Among the entries below, how many lines include the string "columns"? Answer with only the number.
DATASET RECORDS: Begin
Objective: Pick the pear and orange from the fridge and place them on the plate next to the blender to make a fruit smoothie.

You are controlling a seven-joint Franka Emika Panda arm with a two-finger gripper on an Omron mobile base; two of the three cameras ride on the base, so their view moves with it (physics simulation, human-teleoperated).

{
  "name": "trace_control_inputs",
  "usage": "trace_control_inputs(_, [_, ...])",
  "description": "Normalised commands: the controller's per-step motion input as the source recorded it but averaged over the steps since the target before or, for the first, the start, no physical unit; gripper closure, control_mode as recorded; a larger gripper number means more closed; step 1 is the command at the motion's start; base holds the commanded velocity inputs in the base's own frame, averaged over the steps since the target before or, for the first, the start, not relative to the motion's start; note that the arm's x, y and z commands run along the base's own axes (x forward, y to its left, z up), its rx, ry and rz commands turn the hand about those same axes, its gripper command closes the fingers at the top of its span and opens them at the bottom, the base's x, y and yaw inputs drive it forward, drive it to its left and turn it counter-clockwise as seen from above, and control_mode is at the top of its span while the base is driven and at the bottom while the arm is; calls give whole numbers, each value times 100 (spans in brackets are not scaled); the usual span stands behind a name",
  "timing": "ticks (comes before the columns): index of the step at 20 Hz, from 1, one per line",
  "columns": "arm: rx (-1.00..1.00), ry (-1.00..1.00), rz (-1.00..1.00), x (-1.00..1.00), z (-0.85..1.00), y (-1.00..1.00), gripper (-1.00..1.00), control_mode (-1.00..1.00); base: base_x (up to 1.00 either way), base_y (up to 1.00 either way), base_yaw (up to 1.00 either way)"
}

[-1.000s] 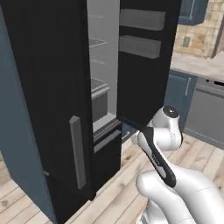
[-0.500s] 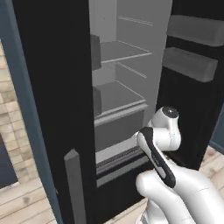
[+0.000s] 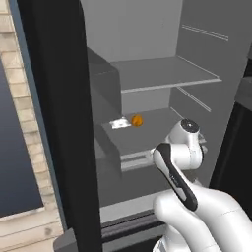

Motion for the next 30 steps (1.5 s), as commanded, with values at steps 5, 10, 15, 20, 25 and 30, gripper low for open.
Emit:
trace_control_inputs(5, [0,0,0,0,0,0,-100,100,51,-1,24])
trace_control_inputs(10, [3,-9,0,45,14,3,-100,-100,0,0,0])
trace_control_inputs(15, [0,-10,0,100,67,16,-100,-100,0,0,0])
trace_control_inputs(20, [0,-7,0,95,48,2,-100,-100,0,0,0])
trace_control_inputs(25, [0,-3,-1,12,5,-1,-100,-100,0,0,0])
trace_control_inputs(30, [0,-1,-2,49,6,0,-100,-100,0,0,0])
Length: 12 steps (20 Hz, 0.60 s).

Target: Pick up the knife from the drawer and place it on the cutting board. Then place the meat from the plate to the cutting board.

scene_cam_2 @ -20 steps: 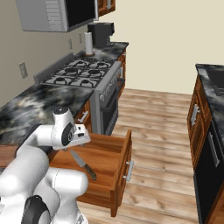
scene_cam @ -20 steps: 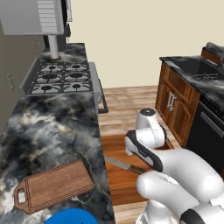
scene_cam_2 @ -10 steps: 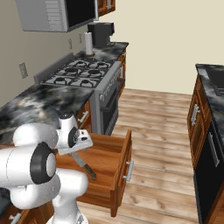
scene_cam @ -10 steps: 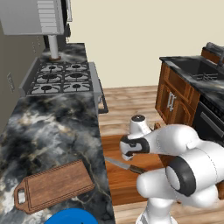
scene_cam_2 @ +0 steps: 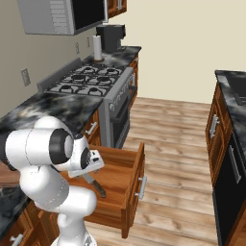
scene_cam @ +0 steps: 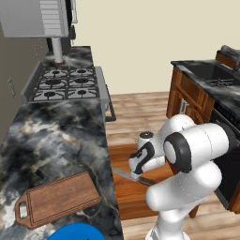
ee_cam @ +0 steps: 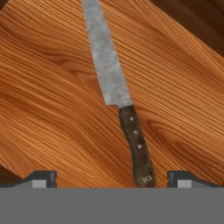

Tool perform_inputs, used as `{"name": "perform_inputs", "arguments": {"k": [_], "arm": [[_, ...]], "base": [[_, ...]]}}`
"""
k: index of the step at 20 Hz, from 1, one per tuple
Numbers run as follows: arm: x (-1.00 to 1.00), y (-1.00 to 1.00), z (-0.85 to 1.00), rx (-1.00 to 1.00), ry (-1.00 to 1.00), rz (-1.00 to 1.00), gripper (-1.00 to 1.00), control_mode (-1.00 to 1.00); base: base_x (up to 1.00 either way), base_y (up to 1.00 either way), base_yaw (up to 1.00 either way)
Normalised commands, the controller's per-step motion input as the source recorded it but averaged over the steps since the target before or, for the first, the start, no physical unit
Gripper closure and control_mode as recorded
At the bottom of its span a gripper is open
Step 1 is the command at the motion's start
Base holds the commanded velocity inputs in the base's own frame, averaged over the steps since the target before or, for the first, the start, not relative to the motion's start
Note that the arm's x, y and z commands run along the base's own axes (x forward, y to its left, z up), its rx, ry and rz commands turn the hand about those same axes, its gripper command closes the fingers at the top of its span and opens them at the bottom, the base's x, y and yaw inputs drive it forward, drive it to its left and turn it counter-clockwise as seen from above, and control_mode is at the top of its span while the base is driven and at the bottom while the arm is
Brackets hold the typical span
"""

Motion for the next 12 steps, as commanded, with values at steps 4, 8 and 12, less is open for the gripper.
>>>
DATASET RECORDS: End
> _EXERCISE OUTPUT_
2